# Vaccinations



## mist (Jun 23, 2007)

I have to vaccinate each year or their insurance policies are void, we don't have to vaccinate for rabies unless travelling abroad though


----------



## FlyingQuizini (Oct 24, 2006)

I do puppy shots (minus corona), rabies at 10 months, 1 round of adult boosters and then I titer.


----------



## monomer (Apr 21, 2005)

Though I do believe we are probably over-vaccinating our dogs (how many vaccinations do *you* get a year?) and this may very well be a cause of several (deadly?) health problems we see in our pets today, we would be far worse still to not vaccinate. However, how often do we need to? I don't know but I'm also not sure titers are the answer either. Here are two (I think) excellent articles with slightly differing opinions on the use of titers in measuring a pet's level of immunity.
TITER TEST
Antibody Titers vs Annual Vaccinations

So far, I have discussions about all this with my vet and we occasionally disagree but mostly we both admit to not having all the information concerning vaccinations and the appropriate protocols... he's slightly more conservative than I in his approach but I trust his (30+) years of experience and do ultimately defer to him in this matter.


----------



## Pointgold (Jun 6, 2007)

None of the available answers pertain to what I do. I follow the new vaccine protocols. One of the best summaries of the protocols can be found here:
New Vaccination Protocol in a Nutshell


----------



## Penny & Maggie's Mom (Oct 4, 2007)

I didn't vote since we have different protocols going on in our one household !!!! Our AIHA springer, Cody, will NOT be vaccinated again which both my vet, me, and even the City of Dallas agree with ! However, our 4 yo goldens will continue to at least get rabies ( hopefully only every 3 years like the vaccine itself says ( altho the city requires yearly) after having "the works" for 3 years before I became aware of the dangers. From the AIHA website, I am citing the new research that's been started at the Univ. of Wisconsin. I know this is a subject that gets me on my soapbox, but I think we ALL need to educate ourselves and then make an informed decision based on what we ( and our vets) think is best for our particular circumstance.

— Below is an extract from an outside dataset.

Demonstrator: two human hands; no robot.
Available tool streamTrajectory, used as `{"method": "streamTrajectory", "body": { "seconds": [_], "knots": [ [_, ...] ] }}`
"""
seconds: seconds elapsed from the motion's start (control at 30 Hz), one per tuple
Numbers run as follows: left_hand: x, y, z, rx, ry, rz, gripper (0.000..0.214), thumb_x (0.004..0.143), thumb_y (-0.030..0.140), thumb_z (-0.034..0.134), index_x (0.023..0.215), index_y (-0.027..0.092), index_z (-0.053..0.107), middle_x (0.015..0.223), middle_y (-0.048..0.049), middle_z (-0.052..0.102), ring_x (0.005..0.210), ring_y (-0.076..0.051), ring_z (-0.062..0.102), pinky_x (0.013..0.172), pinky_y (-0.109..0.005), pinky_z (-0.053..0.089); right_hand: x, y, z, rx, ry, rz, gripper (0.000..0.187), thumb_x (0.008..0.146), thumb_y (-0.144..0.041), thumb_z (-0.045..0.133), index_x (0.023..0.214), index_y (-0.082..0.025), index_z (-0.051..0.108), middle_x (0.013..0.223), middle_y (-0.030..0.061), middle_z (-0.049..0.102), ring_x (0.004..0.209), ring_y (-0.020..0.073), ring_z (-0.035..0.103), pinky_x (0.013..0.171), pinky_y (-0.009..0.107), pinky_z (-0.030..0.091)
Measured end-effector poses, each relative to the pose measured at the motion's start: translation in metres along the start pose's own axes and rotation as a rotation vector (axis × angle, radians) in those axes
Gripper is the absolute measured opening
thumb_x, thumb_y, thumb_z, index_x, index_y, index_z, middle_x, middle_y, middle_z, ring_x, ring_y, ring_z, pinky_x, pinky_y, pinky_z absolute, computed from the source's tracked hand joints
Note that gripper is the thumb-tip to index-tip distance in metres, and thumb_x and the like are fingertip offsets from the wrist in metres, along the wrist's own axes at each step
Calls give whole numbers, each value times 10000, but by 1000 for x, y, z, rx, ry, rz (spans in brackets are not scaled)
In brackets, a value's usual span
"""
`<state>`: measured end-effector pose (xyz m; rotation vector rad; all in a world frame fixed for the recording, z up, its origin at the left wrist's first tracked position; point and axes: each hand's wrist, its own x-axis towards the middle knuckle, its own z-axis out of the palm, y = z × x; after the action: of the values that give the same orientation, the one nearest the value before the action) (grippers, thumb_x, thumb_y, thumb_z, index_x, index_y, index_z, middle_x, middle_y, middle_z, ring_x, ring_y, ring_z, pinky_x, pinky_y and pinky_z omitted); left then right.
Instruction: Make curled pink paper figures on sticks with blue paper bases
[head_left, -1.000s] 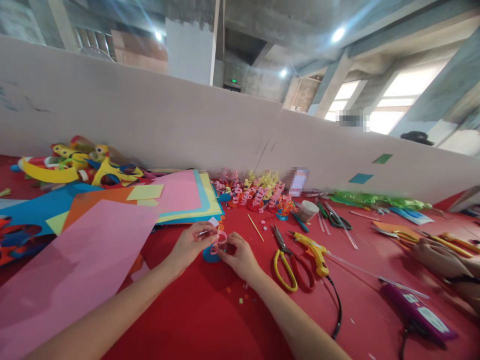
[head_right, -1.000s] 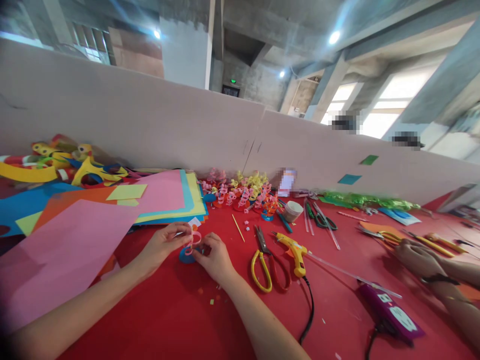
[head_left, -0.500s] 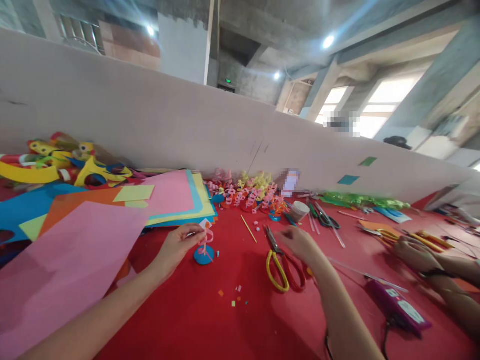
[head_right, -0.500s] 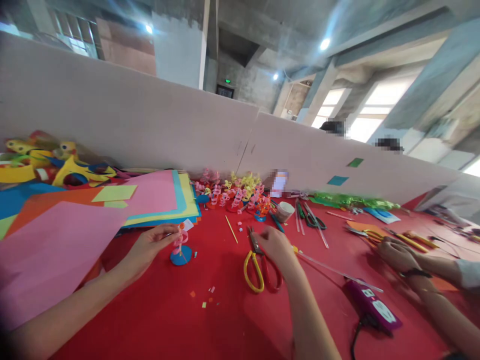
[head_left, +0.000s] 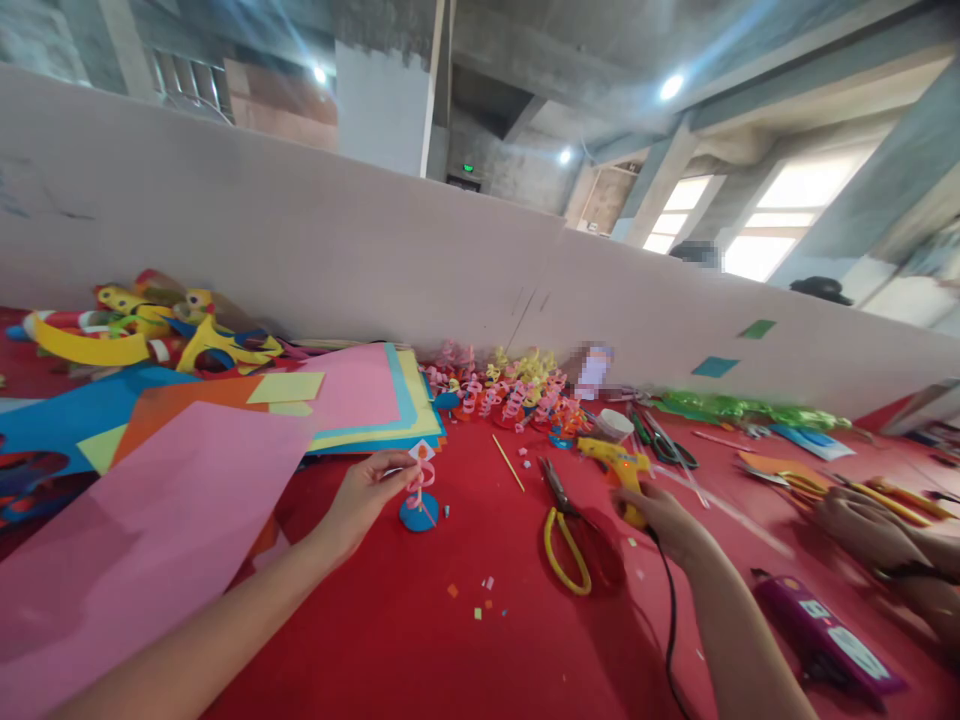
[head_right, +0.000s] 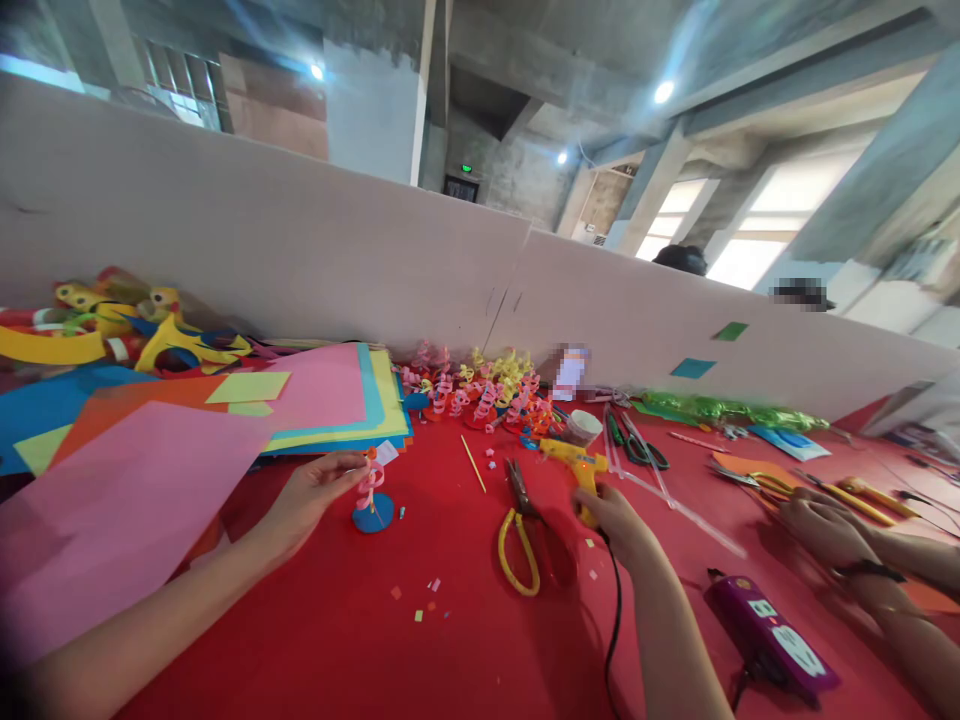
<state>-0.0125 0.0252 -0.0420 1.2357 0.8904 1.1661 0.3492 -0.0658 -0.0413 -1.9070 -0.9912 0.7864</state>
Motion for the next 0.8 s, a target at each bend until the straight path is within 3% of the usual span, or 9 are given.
{"method": "streamTrajectory", "body": {
  "seconds": [0.07,0.13,0.37,0.53,0.7,0.8],
  "knots": [
    [0,-1,1,-42,-33,-8,172,636,322,714,677,168,651,586,3,602,607,-156,570,577,-276,444,-7,-18,14,188,-109,-40,302,568,-415,652,674,-140,591,560,9,538,510,107,484,497,224,392],
    [0,-3,1,-74,-52,-15,187,637,334,715,684,166,648,585,1,601,578,-151,556,541,-273,437,-15,-38,32,187,-237,-83,331,576,-401,656,754,-129,597,586,-5,536,513,95,459,492,215,375],
    [-1,-2,-1,-100,-33,-42,207,605,329,743,681,157,656,624,-21,622,566,-143,543,520,-266,425,-48,-83,83,-261,-505,-164,293,605,-345,695,756,-136,554,608,-37,498,529,93,428,464,202,304],
    [-1,2,-3,-267,-127,-102,145,655,278,727,657,149,660,593,9,577,509,-100,496,478,-238,399,-61,-96,105,-515,-479,-298,352,748,-467,602,818,-122,599,671,19,572,574,128,500,493,220,337],
    [2,0,-7,-370,5,-311,158,559,213,793,657,162,680,676,9,639,625,-98,582,598,-211,472,-62,-99,124,-537,-515,-495,283,823,-359,549,976,-129,610,880,93,666,787,196,618,636,247,417],
    [2,-1,-8,-398,45,-376,183,535,196,803,672,172,684,696,16,657,661,-99,605,644,-208,492,-63,-102,130,-569,-555,-526,285,842,-330,528,1028,-129,606,929,109,676,834,214,633,669,253,429]
  ]
}}
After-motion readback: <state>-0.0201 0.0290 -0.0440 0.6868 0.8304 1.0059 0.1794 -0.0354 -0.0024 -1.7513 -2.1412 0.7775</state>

> CANINE RABIES CHALLENGE STUDIES BEGIN !
> 
> One of the most important vaccine research studies in
> veterinary medicine is underway at the University of Wisconsin School
> ...


----------



## monomer (Apr 21, 2005)

I'm guessing that "rabies challenging" mean exposing a bunch of dogs to the rabies virus to see which ones actually come down with the deadly disease... and then suffer and die an excruciating death. I guess they would be considered collateral damage... pets dying so other pets may live longer, healthier lives... its a trade-off, its too bad those dogs don't have a say so in if they wish to be volunteering in this noble effort.


----------



## Penny & Maggie's Mom (Oct 4, 2007)

This is taken from the above site as an intro.


> Dear Friends,
> 
> 
> Many dog caregivers across the country are becoming more and more aware of the possibility that over vaccination can have harmful effects on dogs - and the rabies vaccine is no exception. The incidence of rabies exposure in companion animals and humans, though very low today, still remains a distinct possibility. Consequently, the Federal and state governments require every dog to be vaccinated triennially (still even annually or biannually in a few states) against rabies. However, the veterinary community is increasingly concerned that rabies vaccination given this frequently is not only unnecessary but also responsible for inducing adverse reactions that lead to both acute and chronic immunological and other disorders. Although a French medical study completed in 1992 showed that rabies vaccine is protective for at least five years, Federal and state legislatures have not accepted this finding.Thus, the health and well-being of millions of dogs in the United States remain threatened by the potential for adverse vaccinal events.
> ...


----------



## monomer (Apr 21, 2005)

Is forty dogs going to be enough to use as proof? Think about the potential consequences if they are wrong... both people and dogs will surely die from rabies even if only one tenth of one percent aren't protected after 5 years (that represents about 40,000 dogs I think). My understanding is that once the symptoms are present, death becomes the inevitable conclusion in both human and dogs alike. Hopefully there will be follow-up studies using much larger and diverse sample sizes before new protocols are ever announced.


----------



## Bailey & Bentley (Feb 25, 2007)

When I go I tell them give me the works. They always suggest the works anyway. I am not sure if I have ever gotten the kennel cough one though. But I always get the lyme vaccine because we have a ton of ticks here.


----------



## Gwen (Aug 9, 2007)

Bailey & Bentley said:


> When I go I tell them give me the works. They always suggest the works anyway. I am not sure if I have ever gotten the kennel cough one though. But I always get the lyme vaccine because we have a ton of ticks here.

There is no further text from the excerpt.